## [What is required]
Return the data below exactly, but only from the line containing "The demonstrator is" through the line containing "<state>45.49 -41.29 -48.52", with both of those lines included.

## [Raw data]
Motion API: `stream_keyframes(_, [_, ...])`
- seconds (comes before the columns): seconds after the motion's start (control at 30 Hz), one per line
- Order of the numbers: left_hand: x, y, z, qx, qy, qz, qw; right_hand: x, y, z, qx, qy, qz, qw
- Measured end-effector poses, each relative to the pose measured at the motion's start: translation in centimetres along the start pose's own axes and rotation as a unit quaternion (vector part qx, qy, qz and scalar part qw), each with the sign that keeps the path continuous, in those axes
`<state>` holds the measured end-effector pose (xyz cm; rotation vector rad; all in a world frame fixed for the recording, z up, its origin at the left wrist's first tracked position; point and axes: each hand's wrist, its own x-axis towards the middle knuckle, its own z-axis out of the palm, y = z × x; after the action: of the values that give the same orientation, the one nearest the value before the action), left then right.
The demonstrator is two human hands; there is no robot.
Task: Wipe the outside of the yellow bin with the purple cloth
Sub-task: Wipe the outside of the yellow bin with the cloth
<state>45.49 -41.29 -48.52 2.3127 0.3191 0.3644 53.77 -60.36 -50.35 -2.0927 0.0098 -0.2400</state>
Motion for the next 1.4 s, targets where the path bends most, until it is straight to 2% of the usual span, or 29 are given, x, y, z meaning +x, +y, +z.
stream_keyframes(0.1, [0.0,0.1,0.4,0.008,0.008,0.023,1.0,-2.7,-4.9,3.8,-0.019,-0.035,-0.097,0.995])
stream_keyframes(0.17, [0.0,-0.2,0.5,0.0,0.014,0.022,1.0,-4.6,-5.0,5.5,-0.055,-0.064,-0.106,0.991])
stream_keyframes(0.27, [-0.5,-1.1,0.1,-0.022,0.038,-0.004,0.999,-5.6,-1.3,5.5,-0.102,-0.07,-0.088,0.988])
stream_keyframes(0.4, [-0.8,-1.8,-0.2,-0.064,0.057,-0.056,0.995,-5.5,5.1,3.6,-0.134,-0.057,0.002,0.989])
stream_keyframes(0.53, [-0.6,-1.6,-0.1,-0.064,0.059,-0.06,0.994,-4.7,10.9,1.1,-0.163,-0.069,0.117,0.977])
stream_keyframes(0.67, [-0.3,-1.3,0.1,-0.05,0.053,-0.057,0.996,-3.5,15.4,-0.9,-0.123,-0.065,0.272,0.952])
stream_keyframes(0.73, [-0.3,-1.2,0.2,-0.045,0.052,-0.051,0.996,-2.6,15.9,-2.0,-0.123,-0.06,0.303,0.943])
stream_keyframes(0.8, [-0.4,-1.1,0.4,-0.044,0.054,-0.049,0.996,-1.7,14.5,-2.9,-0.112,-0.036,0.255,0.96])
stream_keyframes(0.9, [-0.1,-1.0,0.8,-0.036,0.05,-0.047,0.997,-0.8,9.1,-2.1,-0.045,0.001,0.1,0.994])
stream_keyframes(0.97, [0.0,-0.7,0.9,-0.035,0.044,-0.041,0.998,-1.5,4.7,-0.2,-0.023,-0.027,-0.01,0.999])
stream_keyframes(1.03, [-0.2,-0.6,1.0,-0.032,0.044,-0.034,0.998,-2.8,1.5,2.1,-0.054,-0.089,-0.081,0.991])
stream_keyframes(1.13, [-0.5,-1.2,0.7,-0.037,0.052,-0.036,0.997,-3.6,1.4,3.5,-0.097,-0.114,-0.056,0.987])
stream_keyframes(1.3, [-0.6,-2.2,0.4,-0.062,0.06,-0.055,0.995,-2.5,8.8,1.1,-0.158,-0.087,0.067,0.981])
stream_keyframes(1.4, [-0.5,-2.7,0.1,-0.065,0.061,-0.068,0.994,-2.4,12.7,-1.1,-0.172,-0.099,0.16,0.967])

## [Result below]
The demonstrator is two human hands; there is no robot.
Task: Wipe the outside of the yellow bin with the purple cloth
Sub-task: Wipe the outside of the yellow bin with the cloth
<state>45.49 -41.29 -48.52 2.3127 0.3191 0.3644 53.77 -60.36 -50.35 -2.0927 0.0098 -0.2400</state>

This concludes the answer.